The Institute has a major role to play, locally, but also at the global level to promote renewables. Locally, the island of Tenerife, with a permanent population of just over one million, that can increase up to 1.5 million during peak tourist season, is relying mostly on imported diesel, resulting in very high-priced electricity, to meet local demand, in excess of 800 MW on peak power generation, with a significant carbon signature.
At a more global level, the result of the ITER long-term project is a model of residential complex that can be exported and reproduced anywhere in the world.

Tenerife is not short of energy-related projects. Research is underway to see whether heat from Tenerife’s active volcano can be harnessed as a new renewable energy source. The study is being carried out by Australia-based Petratherm on behalf of ITER. It is aimed at displacing and/or avoiding the island’s reliance on imported fuel sources while concurrently reducing the island’s carbon footprint.

According to a recent update by the Australian company, its local arm, Petratherm España, in conjunction with its 50% exploration partner Enel Green Power, has finalized the selection of a highly prospective geothermal target on the active volcanic island of Tenerife. Petratherm España is now undergoing the drilling approval process in preparation for a planned geothermal test scheduled for the 2nd quarter of 2011.

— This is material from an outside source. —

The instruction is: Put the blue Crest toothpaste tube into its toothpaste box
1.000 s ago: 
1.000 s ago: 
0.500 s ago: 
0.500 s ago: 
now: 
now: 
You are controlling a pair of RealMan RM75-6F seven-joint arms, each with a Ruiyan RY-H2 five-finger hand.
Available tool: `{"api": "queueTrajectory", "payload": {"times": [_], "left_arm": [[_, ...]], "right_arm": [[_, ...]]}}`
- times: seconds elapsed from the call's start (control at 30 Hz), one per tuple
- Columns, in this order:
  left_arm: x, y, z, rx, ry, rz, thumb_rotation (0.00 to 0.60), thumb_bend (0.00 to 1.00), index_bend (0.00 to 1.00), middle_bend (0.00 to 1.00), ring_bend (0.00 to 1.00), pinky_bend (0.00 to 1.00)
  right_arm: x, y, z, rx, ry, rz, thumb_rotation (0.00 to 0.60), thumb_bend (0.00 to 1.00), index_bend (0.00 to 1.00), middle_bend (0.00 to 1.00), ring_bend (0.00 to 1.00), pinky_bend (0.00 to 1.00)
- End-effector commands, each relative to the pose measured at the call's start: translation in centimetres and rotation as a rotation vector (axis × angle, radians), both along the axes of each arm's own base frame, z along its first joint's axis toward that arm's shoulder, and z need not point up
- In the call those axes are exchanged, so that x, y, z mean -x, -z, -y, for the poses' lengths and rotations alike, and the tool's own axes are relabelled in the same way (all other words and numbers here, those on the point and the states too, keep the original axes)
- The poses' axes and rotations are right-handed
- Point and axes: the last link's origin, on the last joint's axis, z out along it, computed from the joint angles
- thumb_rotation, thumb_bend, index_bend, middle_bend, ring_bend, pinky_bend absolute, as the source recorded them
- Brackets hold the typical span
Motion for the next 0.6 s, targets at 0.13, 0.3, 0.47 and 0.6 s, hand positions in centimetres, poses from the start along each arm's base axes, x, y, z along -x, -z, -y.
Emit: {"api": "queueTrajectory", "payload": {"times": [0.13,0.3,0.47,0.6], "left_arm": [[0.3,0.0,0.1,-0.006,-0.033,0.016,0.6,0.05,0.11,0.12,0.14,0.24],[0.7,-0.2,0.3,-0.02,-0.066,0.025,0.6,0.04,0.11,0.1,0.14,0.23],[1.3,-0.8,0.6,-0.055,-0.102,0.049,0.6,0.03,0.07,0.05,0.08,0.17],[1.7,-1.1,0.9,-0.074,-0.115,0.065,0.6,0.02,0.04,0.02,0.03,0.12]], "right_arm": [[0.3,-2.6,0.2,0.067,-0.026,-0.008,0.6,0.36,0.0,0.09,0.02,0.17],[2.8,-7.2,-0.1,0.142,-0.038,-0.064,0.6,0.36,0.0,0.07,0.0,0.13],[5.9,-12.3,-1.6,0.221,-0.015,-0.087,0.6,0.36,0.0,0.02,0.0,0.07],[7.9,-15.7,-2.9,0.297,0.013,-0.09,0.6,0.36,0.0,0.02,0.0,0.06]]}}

A local resident who knows the project well says that he “personally would rather see the money spent on research into bio-diesel fuel harvesting using algae farming.” Tenerife, he says, “would be an ideal place to farm algae due to the amount of sunshine we have here”. He explains that Algae can grow prolifically and double it’s volume in 24 hours under the right conditions. According to him, Algae also absorbs greenhouse gases including carbon dioxide so there would be a trade-off here with carbon emissions from the continued use of fossil fuels. Fossil fuels will always be necessary, the problem is that they are becoming depleted and Algae farming could be a great solution for Tenerife. Algae farming can produce bio-diesel fuels and ethanol very cheaply with some very positive ecological benefits.
He concludes that “this sort of technology is already being used in Mexico with some great results, a lot of the research has already been done so it would not be costly to investigate this option.”

Renewables are currently at the center of public and media attention in Spain, not only for the fact that it started selling energy to France for the fist time but also because of the political debate around them.
Javier García Breva, a top executive at Arnaiz Consulting, former MP and President of the Fondation for Renewables, said recently to The Guardian, about the performance of Spain in renewables that “even five years ago no one would have believed these figures were possible. No one expected renewables to grow so fast. They have unlimited potential.
However, both the Spanish Government and the opposition alike don’t seem to share this vision of the future. The former has recently introduced a highly criticized series of measures that limit the, generous, subsidies to the photovoltaic (PV) industry, while the latter has joined the chorus of those who say the world is betting on other technologies while “we’re running it alone with renewables.”

The Government’s Royal Decree 14/2010, the law that proposes to retroactively limit the number of production hours that are eligible to receive the government’s feed-in tariff, has probably a lot to do with internal and external pressures coming from the fossil fuel lobbies and with the drastic cutbacks imposed by the current economic turmoil.
The opposition’s attitude seems to be the consequence of a narrow-minded political strategy due to the upcoming local, regional and general elections.

Finally, the greening of the Spanish grid, unfortunately, has not benefited the consumer, with prices likely to rise by 9% in 2011. The government sets electricity prices which have no direct correlation with production costs. This policy doesn’t help as the debate about the country’s strategical choices is biased by political considerations. More transparency, regarding the cost and benefits of each source of energy, is urgently needed.